AWS DataSync Specialized2018年〜
A service that automates and accelerates data transfers between on-premises and AWS
What It Does
AWS DataSync is a managed service that automates and accelerates data transfers between on-premises storage and AWS storage services (S3, EFS, FSx). Using a purpose-built network protocol, it can transfer data up to 10 times faster than open-source tools. It also supports data integrity checks during transfer and scheduled execution, enabling large-scale data migrations to be performed safely and efficiently.
Use Cases
It is used for migrating data from on-premises NAS or file servers to S3 or EFS, regularly transferring backup data to AWS, and synchronizing data in hybrid cloud environments. Even for data migration projects involving hundreds of terabytes, scheduling and automatic retries significantly reduce operational overhead.
Everyday Analogy
Think of it like hiring a moving company. Instead of carrying your belongings (data) one by one yourself, you hire professional movers (DataSync).
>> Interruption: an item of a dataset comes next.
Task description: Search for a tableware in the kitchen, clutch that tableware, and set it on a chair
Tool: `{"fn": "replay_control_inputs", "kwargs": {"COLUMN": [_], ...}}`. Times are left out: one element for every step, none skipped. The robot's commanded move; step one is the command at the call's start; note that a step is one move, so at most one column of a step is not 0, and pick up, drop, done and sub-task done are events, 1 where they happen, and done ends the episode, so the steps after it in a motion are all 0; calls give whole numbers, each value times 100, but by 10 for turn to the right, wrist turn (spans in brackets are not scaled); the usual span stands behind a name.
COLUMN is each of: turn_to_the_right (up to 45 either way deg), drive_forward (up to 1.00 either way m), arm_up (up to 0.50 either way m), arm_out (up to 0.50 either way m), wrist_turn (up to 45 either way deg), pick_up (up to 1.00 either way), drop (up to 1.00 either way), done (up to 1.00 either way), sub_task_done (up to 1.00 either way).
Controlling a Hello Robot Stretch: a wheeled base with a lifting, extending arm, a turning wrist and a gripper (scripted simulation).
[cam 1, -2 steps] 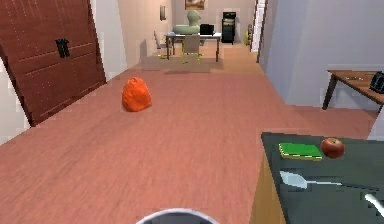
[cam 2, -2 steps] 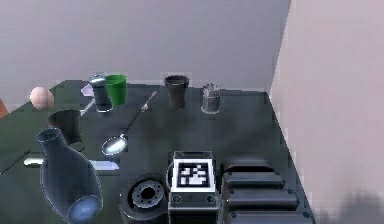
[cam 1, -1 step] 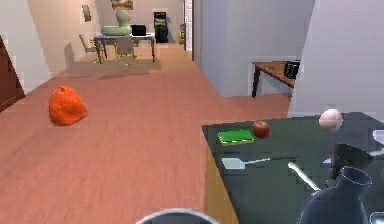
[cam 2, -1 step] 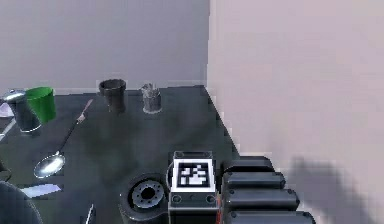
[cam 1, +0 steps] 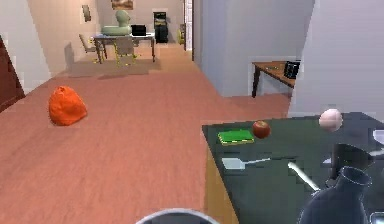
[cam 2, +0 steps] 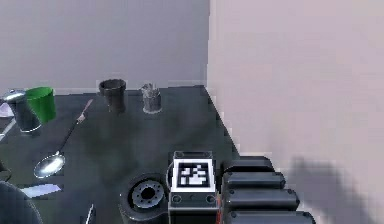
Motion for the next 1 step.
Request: {"fn": "replay_control_inputs", "kwargs": {"turn_to_the_right": [450], "drive_forward": [0], "arm_up": [0], "arm_out": [0], "wrist_turn": [0], "pick_up": [0], "drop": [0], "done": [0], "sub_task_done": [0]}}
They use specialized trucks (optimized protocols) to move your things efficiently and check that nothing is damaged (data integrity) along the way.
What Is DataSync?
AWS DataSync is a service for high-speed data transfers between on-premises and AWS. It supports various storage protocols including NFS, SMB, HDFS, and object storage. You can choose from destinations like S3, EFS, FSx for Windows File Server, and FSx for Lustre, enabling flexible data migration for different use cases.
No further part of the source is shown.